In reply to Doug:
> Don't know where you found those definitions, they're not the usually accepted definitions
I interpreted them perhaps a little differently to some.
> Cultural landscapes are usually taken to be landscapes resulting from many years, often centuries, of management, and its usually used for areas produced by extensive farming or sylviculture so not exactly 'ruined by industrialisation' in most instances.
farming and forestry are often carried out industrially, the qualifications for PEFC,FSC are minimal.
> ps - the UK has never been entirely forest, even when forest was at its maximum there would have been grasslands & heaths above the tree line and large areas of wetlands (now mostly drained). If people like Frans Vera are correct, there would also have been extensive forest clearings/very open forest.
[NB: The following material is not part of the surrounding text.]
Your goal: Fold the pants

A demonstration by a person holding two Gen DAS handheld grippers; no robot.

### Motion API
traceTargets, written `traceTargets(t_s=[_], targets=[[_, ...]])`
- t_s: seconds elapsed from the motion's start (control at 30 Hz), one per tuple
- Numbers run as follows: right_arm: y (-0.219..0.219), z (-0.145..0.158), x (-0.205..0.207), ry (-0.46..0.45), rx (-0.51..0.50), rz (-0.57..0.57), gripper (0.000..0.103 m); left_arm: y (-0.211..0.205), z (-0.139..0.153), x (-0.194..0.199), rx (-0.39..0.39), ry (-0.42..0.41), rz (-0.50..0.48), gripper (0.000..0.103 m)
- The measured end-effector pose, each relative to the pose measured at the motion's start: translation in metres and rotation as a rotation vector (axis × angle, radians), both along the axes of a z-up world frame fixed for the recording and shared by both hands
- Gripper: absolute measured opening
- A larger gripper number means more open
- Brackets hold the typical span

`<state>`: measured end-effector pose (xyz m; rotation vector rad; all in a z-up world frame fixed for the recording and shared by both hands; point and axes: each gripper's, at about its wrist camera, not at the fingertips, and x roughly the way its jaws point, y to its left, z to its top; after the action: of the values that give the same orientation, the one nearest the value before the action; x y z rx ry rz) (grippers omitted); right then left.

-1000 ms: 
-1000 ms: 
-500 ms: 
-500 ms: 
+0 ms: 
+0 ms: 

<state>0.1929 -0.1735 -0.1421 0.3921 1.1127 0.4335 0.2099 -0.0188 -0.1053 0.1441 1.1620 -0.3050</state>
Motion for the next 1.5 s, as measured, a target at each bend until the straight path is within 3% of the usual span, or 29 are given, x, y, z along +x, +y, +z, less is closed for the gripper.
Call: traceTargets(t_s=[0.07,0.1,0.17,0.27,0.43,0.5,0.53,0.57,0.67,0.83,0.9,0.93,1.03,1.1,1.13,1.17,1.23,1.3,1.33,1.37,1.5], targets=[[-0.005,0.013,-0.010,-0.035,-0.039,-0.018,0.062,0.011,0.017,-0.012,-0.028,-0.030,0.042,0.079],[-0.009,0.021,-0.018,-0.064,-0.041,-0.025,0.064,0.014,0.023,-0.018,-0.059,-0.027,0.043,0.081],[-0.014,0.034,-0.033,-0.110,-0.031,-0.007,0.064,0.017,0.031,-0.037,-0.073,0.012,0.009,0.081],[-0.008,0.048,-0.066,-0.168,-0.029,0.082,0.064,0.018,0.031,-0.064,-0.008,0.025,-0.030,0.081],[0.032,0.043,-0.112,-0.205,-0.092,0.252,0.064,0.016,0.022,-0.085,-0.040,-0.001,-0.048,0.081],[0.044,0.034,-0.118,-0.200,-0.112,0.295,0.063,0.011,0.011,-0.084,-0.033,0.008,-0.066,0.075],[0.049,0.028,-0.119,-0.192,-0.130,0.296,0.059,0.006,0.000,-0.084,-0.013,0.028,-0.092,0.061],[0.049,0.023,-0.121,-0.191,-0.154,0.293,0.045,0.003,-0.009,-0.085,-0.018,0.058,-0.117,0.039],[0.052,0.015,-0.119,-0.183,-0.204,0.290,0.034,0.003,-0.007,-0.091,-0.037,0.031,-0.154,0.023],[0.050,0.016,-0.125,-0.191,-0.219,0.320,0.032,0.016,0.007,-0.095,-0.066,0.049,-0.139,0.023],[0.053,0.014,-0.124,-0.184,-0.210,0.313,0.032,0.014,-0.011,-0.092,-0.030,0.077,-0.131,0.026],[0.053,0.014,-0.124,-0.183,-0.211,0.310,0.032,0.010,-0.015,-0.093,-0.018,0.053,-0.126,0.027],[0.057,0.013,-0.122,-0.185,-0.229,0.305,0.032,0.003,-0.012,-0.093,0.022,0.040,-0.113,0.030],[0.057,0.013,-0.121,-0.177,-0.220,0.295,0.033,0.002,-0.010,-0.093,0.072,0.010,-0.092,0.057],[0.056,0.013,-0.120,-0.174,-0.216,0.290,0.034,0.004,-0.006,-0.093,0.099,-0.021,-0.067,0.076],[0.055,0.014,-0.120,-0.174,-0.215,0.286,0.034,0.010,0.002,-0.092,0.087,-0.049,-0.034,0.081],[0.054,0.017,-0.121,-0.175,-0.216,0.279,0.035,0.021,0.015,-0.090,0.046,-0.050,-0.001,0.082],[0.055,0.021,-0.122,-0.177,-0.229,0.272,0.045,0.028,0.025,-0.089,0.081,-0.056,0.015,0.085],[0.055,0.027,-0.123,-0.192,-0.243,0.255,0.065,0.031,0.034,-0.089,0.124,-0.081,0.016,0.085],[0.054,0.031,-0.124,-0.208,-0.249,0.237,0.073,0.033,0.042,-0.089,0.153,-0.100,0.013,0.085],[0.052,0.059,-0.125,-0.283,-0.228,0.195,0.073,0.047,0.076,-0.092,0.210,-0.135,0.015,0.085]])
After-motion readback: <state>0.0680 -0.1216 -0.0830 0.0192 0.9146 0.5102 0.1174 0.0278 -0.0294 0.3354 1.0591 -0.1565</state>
there will always be place that are too wet for native trees, or too cold and windy for most. But I suspect that the trees would have spread further up the hillside since the last ice age, had man not started chopping them down and grazing. Pines survive much higher up the hills in the Nordics than in Scotland.
I doubt there was much pure grassland, scrub, gorse, low lying stuff yes, as these would prevent tree getting established. The opposite is also true after storms, when the lower level plants get a window of opportunity or light.
There is a difference between clearings and open forest. You can have widely spaced pines, which are long lived, wind hardy etc.. so they can dominate for centuries... but open grass will get colonised by something.